Opinion
Decided July 3, 1984
Appeal from the Appellate Division of the Supreme Court in the First Judicial Department, Arthur E. Blyn, J.
Edward P. Dunphy for appellant.
Martin M. McGlynn for Prudential Insurance Company of America and another, respondents.
Joseph D. Ahearn for Arcade Cleaning Contractors, Inc., respondent.
MEMORANDUM.
The order of the Appellate Division should be affirmed, with costs, although on somewhat different reasoning. Silva v American Irving Sav. Bank ( 31 A.D.2d 620, affd without opn 26 N.Y.2d 727), on which it relied, was an action against the building owner; the cleaning contractor was not a party defendant. We affirmed in that case not on the basis that the proof was insufficient to establish negligent waxing, but because there was insufficient proof of notice, actual or constructive, on the part of the owner (see Madrid v City of New York, 42 N.Y.2d 1039; and Golding v Mauss, 27 N.Y.2d 580, which revd on dissent at Appellate Division, notwithstanding the citation of Silva by the majority in that court as to the sufficiency of the proof).

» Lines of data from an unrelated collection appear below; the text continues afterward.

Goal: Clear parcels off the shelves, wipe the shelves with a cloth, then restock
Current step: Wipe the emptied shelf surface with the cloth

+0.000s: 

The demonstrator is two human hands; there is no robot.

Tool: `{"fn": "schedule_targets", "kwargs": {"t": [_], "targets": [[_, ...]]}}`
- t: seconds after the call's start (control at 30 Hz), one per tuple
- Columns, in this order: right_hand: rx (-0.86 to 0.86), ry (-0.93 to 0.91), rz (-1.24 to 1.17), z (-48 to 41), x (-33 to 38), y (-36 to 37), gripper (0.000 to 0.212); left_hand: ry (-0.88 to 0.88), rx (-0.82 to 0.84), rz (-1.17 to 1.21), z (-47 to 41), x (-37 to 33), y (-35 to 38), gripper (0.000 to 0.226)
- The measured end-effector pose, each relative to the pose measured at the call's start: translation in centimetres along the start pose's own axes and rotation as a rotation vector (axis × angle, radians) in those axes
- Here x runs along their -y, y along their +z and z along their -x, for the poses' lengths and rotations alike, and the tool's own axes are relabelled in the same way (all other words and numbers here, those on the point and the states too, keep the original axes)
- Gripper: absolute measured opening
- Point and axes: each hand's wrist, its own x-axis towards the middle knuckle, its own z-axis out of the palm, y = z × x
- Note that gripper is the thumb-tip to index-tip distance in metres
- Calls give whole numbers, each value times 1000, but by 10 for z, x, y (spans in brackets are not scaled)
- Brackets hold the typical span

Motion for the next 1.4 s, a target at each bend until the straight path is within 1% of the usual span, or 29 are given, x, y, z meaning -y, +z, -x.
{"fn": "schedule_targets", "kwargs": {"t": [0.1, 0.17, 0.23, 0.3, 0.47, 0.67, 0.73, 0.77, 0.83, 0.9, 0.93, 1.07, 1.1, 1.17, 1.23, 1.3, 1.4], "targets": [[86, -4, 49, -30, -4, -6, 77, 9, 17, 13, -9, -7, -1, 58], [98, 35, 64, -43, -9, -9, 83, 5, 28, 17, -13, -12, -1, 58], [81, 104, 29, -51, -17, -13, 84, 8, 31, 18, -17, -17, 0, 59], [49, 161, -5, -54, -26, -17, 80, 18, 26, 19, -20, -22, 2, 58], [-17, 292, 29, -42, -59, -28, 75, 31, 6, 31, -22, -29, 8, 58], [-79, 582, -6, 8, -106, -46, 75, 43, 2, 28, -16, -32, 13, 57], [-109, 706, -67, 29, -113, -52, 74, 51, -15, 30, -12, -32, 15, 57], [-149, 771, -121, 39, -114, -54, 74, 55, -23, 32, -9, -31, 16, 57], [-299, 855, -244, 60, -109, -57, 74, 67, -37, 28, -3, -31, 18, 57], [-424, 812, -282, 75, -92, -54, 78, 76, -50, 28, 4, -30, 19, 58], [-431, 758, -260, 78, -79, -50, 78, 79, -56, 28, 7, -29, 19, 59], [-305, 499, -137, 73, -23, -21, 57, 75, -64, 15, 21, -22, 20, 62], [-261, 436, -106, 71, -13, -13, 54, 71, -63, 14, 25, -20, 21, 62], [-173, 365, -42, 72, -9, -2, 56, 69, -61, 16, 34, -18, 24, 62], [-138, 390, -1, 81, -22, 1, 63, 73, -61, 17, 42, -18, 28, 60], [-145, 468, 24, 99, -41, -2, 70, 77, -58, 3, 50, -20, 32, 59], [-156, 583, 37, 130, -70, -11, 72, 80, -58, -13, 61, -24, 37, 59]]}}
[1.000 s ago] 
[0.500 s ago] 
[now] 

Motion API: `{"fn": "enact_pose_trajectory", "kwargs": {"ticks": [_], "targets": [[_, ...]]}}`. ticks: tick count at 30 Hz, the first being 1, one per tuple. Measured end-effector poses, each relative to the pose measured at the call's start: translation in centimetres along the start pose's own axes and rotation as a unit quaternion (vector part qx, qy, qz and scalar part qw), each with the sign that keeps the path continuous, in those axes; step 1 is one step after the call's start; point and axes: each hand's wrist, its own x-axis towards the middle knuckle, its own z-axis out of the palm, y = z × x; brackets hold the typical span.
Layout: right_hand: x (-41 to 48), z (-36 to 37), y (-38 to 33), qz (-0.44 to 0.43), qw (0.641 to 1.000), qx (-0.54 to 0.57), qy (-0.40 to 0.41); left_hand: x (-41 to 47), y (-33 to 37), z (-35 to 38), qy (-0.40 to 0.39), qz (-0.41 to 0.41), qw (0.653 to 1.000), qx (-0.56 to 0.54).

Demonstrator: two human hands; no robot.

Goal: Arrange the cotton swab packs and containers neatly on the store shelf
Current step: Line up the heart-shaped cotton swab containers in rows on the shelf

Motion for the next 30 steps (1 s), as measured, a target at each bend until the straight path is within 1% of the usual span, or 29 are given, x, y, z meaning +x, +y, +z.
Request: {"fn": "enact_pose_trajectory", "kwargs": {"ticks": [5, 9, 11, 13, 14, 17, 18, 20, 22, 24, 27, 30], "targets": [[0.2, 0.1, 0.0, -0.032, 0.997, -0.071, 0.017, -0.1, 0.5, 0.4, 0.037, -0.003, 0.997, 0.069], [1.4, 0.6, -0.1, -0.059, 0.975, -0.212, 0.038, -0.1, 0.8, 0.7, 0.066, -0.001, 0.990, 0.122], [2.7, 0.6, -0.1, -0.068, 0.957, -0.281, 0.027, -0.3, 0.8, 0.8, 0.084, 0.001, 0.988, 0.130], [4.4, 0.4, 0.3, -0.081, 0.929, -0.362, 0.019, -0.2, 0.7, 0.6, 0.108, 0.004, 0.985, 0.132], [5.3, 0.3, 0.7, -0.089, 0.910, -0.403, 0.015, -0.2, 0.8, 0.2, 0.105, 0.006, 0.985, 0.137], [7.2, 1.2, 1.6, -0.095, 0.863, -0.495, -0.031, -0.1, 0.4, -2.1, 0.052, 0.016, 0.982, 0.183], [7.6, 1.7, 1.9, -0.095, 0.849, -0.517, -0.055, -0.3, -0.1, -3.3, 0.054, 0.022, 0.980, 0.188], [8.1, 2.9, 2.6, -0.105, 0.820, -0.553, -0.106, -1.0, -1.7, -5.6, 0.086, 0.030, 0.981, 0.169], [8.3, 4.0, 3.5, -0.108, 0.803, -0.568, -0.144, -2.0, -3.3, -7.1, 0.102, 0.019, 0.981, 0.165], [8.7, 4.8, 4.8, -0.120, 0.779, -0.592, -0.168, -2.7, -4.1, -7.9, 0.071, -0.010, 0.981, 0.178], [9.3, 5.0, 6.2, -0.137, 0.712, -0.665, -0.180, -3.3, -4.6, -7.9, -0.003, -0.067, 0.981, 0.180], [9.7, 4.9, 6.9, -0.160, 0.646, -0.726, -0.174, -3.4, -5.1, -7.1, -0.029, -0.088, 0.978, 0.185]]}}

A prima facie case of the negligent application of wax may be established by evidence that a dangerous residue of wax was present on the floor ( Conroy v Montgomery Ward Co., 300 N.Y. 540, affg without opn 275 App. Div. 980; Davis v Kresge Co., 267 App. Div. 850, mot for lv to app den 292 N.Y. 723; 1 PJI 2:91, p 273). Here, however, the evidence was insufficient to establish prima facie that what plaintiff slipped on was a wax residue (see Rempe v Betts, 8 N.Y.2d 905, affg without opn 8 A.D.2d 738).
Chief Judge COOKE and Judges JASEN, JONES, WACHTLER, MEYER, SIMONS and KAYE concur.
On review of submissions pursuant to section 500.4 of the Rules of the Court of Appeals (22 N.Y.CRR 500.4), order affirmed, with costs, in a memorandum.